Anywho, to business. Well, I finally did get that one weight watchers book, and Mrs.-I-am-getting-my-masters should have really taken a closer look because its not really about the point system at all. Whoops. At least it was only 30 cents, so not much regret there. Actually, I'm kinda OK with it. Since I've been thinking about losing weight and being healthier, I've been making more of an effort to add in fruits and veggies and really think about getting dessert or whatever. Do I really want it, or is it just out of habit? I have also joined a new fitness craze and I LOVE IT! Have you tried ZUMBA? I look forward to it all week, its the best workout for me. It combines all sorts of dance and some kickboxing....mostly its just really fun b/c you get to shake your hips and its a workout (ACU people, don't freak out....j/k) Most of the moves are pretty simple and are things I learned in colorguard and baton (a million years ago, but your body still remembers some stuff). Greg and I have also been riding our bikes every chance we get when Texas gives us a weird warm day and I love it!

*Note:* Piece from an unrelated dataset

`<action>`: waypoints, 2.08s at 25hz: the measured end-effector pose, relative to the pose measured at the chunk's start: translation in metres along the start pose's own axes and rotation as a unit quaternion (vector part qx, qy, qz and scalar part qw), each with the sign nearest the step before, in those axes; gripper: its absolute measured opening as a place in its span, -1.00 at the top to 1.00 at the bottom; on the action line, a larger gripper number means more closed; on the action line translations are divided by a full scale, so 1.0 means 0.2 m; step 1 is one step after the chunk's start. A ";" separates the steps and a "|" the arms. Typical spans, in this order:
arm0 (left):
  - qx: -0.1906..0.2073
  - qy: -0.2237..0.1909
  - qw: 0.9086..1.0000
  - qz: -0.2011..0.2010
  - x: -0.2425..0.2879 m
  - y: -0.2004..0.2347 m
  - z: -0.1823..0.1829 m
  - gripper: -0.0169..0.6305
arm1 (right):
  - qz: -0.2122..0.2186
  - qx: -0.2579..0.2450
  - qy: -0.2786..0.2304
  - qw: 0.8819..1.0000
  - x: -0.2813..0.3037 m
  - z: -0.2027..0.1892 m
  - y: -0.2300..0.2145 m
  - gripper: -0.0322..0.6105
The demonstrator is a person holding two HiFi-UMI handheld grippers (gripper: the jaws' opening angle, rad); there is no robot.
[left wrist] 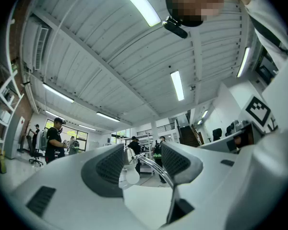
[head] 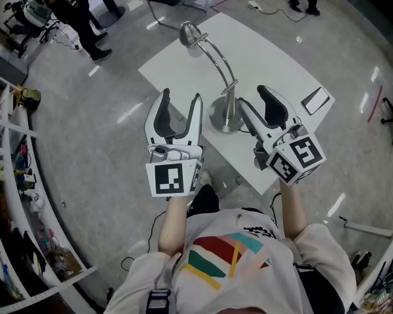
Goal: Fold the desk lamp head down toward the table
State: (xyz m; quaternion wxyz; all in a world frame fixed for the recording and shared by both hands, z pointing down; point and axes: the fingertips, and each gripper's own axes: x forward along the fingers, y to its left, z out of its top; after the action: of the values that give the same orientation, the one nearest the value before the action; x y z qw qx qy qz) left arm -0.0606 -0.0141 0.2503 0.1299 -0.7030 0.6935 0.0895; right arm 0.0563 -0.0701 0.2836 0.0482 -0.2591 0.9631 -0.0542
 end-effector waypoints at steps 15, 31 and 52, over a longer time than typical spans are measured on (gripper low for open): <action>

I am anxious to get my garden started, but I must wait until the frost ends. I plan to start in April, and Greg is going to get me some railroad ties to section off my garden. Last year (see picture up top) I planted quite a bit in quite a small box. I tried corn, pumpkins, watermelon, cucumbers, tomatoes, and some herbs. Things got nice and green at first then everything just got wayy too crowded and the pumkpins took over. So, this year, we are utilizing the vast empty space of our backyard (minus the willowtree we planted, which we are not sure if its survived yet) and trying again!! I am so excited, I am not sure what I want to plant yet, but I know that pumpkins, cucumbers, tomatoes, okra, and watermelon are all one the list. I'm going to use the box the Greg built for me last year for wildflowers, lavender, and herbs. I also want to plant a peach tree and a grapefruit tree someday, but as I've learned, trees can get a little pricey. Still excited though, any gardening tips for a novice? Advice welcome!